Various types of imaging devices for producing visual images on media are well known in the art. Once specific type of imaging device is that known as the “electrophotographic” imaging device. Such electrophotographic imaging devices are often referred to as “laser printers.” Electrophotographic imaging devices generally employ a dry, powdered substance for producing images in accordance with the associated electrophotographic imaging methods. This dry, powdered substance is most commonly known as “toner.”
Electrophotographic imaging devices generally include a toner storage device in which toner is stored until needed for use in producing images. Such toner storage devices are generally in the form of a hopper or the like for containing a given quantity of toner. Such toner hoppers can be of the integral type or of the removable type in which case the hopper device is generally referred to as a “toner cartridge.”
Inasmuch as the typical electrophotographic imaging device consumes quantities of toner in conjunction with the production of images, the toner hopper device must be periodically replenished with toner. Alternatively, the toner cartridges of a given electrographic imaging device must periodically be replaced with replenished cartridges. Invariably, at least in part because of the extremely fine, dust-like nature of toner in general, some toner spillage often occurs at the electrophotographic imaging device during toner replenishment.
Additionally, toner sometimes tends to leak from the toner container and to accumulate in certain areas of typical electrophotographic imaging device as a result of normal operation thereof. Moreover, a toner spill within an electrophotographic imaging device can occur as the result of an operational malfunction such as a component failure, or a user error. Consequently, such accumulation and/or spillage of toner within the typical electrophotographic imaging device results in toner contamination thereof, which can lead to unacceptable performance of the imaging device, or in some cases, damage thereto. At a minimum, such toner contamination or leakage can be an inconvenience due to smudging of toner onto clothing, documents, and hands.
Thus, as is to be expected, cleanup of the toner contamination is oftentimes desirable. Responsively, vacuum cleaners and the like have been employed for use in cleanup of toner spillage and accumulation. While such vacuum cleaners have performed satisfactorily, several disadvantages can be associated therewith. For example, vacuum cleaners typically can be relatively bulky. Specifically, a large portion of the mass and/or size of a typical vacuum cleaner used for cleaning toner spillage can be attributed to the vacuum cleaner motor and/or fan assembly.
Service technicians and/or users who are responsible for maintaining electrophotographic imaging devices are often burdened with problems associated with storing, moving, and handling of such conventional vacuum cleaners. Such problems can be especially burdensome for service technicians who travel from site to site and who must often carry with them, in addition to a vacuum cleaner, a variety of needed tools, parts, and supplies.

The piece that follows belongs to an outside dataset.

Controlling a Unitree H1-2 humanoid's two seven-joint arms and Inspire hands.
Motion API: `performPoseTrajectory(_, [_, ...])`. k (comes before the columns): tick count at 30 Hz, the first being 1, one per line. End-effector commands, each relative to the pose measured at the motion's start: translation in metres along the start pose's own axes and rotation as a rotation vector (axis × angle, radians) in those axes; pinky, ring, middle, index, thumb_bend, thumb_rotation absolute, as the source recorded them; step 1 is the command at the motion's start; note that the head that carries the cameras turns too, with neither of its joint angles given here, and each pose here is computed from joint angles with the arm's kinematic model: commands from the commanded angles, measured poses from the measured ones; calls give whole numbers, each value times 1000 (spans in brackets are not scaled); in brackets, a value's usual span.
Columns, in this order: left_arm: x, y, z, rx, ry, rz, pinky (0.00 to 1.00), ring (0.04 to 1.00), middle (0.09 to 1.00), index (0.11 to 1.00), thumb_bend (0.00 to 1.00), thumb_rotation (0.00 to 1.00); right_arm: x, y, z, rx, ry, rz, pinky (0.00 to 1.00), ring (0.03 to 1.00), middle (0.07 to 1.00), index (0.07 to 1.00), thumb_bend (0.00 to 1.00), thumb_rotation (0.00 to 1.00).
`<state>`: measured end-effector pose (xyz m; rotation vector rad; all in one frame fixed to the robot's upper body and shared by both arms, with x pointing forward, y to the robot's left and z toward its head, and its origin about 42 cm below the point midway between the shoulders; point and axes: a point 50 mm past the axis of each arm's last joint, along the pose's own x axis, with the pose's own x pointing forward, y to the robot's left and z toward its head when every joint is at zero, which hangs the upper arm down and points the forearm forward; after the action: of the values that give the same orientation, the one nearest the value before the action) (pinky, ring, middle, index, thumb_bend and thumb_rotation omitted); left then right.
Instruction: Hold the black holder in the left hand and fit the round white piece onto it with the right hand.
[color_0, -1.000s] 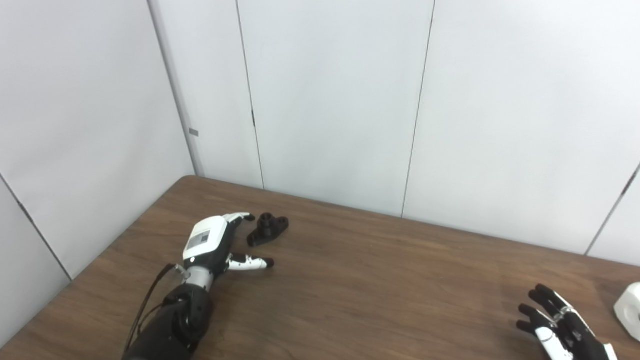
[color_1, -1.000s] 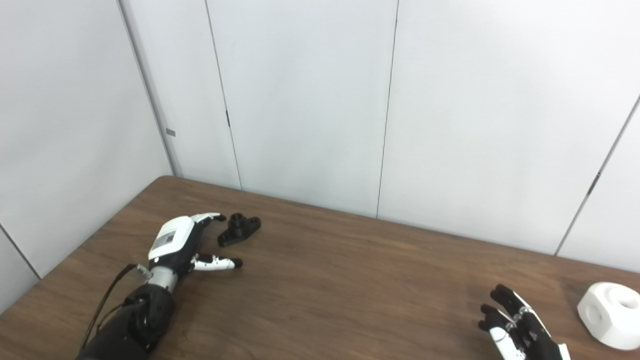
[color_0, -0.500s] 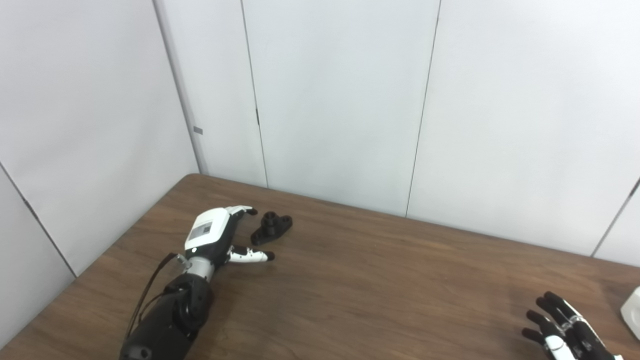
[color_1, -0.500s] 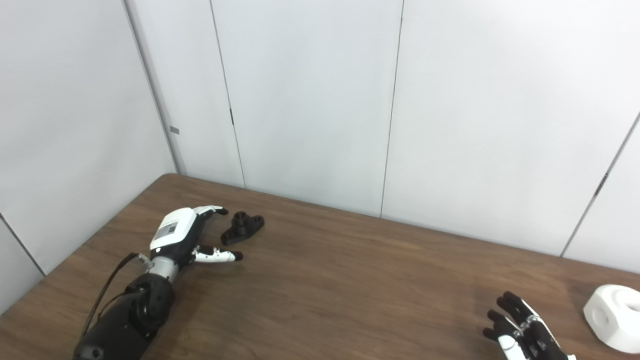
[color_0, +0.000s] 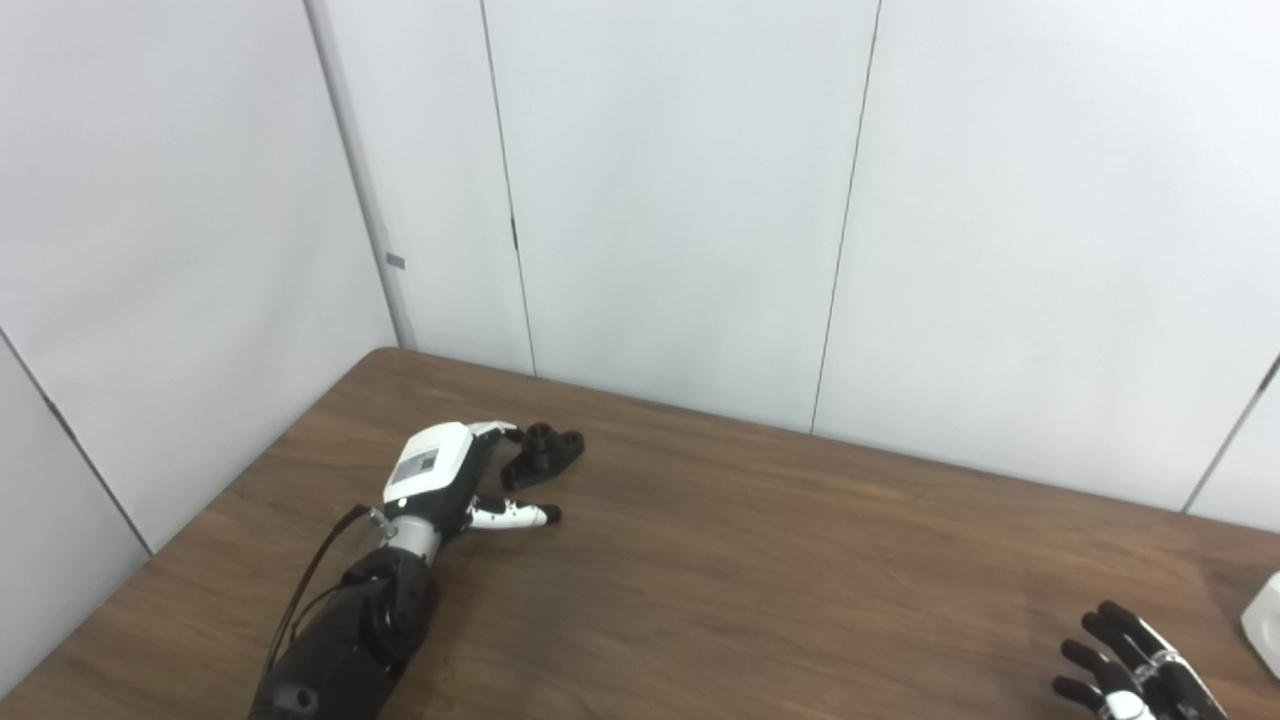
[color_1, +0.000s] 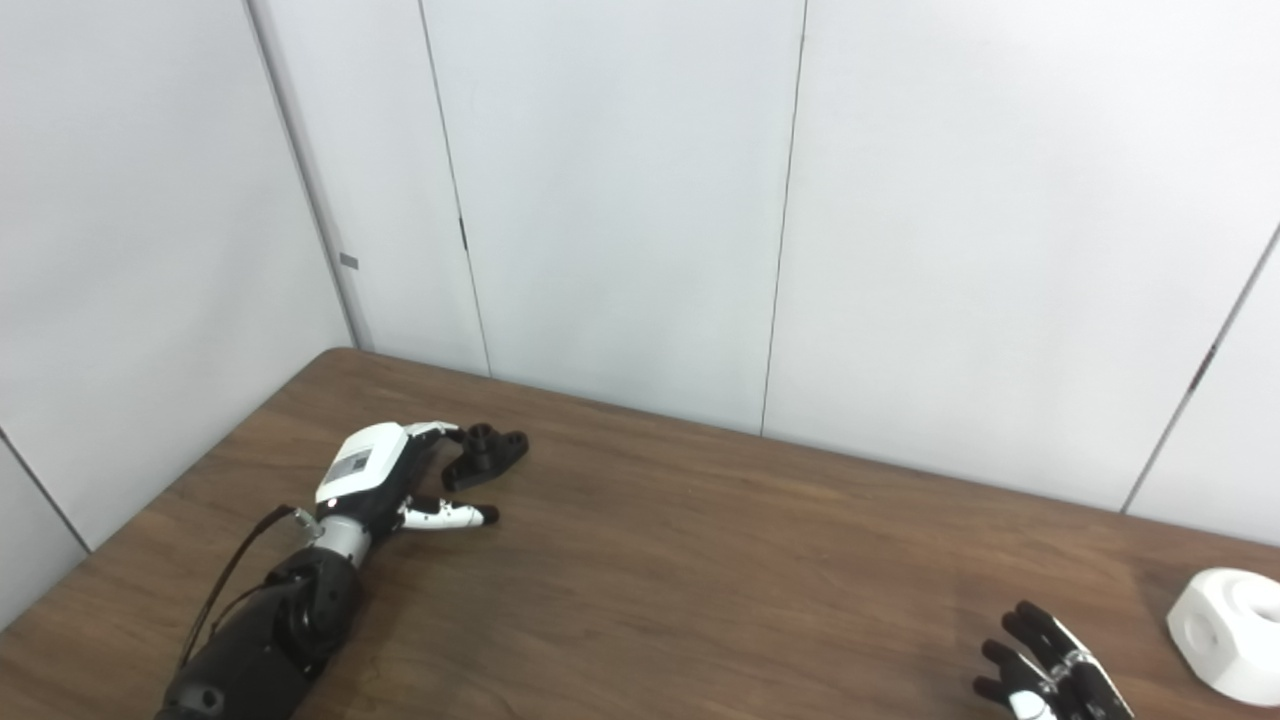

Various prior art imaging devices are known which incorporate vacuum cleaner systems. One example of such an imaging device is disclosed in U.S. Pat. No. 4,610,534 to Ito et al. Ito et al. describe a vacuum cleaner system that is configured to collect residual toner from the photoconductive surface of an electrophotographic imaging apparatus.
Specifically, the vacuum cleaner system of Ito is integrally mounted within an electrophotographic imaging device, whereby the vacuum cleaner system is configured to automatically collect residual toner from the photoconductive drum with the aid of a rotating brush in contact with the drum. The brush is operatively mounted within a substantially enclosed chamber having an outlet connection to which a vacuum source and filter is connected.
While the vacuum cleaner system of Ito is known to function satisfactorily in collecting residual toner from the photoconductive drum of an electrophotographic imaging device, it is not suited, nor is it configured, to collect residual toner from any other area or component of an imaging device. Thus, the vacuum cleaner system of Ito cannot be employed for cleaning toner accumulation which occurs in various areas of an electrophotographic imaging device as described above.
Another example of an imaging device having an integral vacuum cleaner system is described in U.S. Pat. No. 4,861,178 to Reed. Reed discloses an imaging device having a media feeder and an integral vacuum attachment operatively mounted adjacent the media feeder. As is evident from the placement of the vacuum attachment of Reed in a position which is adjacent to the media feeder, the primary function of the vacuum attachment is to collect dust, dirt, and other debris directly from the media itself, and/or from the immediate area surrounding the media feeder.
While various alternative locations of the vacuum attachment of Reed can result in collection of debris from various areas of an imaging apparatus in which the attachment is located, the fixed mounting of the vacuum attachment does not facilitate ease of cleanup of toner in various areas of a typical electrophotographic imaging device as is described above. That is, the vacuum cleaner system of Reed is configured to clean only specific, predetermined areas of an imaging device, and is not configured to clean up targeted areas on an “as required” basis.
What is needed then is an imaging device cleaning apparatus that achieves the benefits to be derived from similar prior art apparatus and methods, but which avoids the shortcomings and detriments individually associated therewith.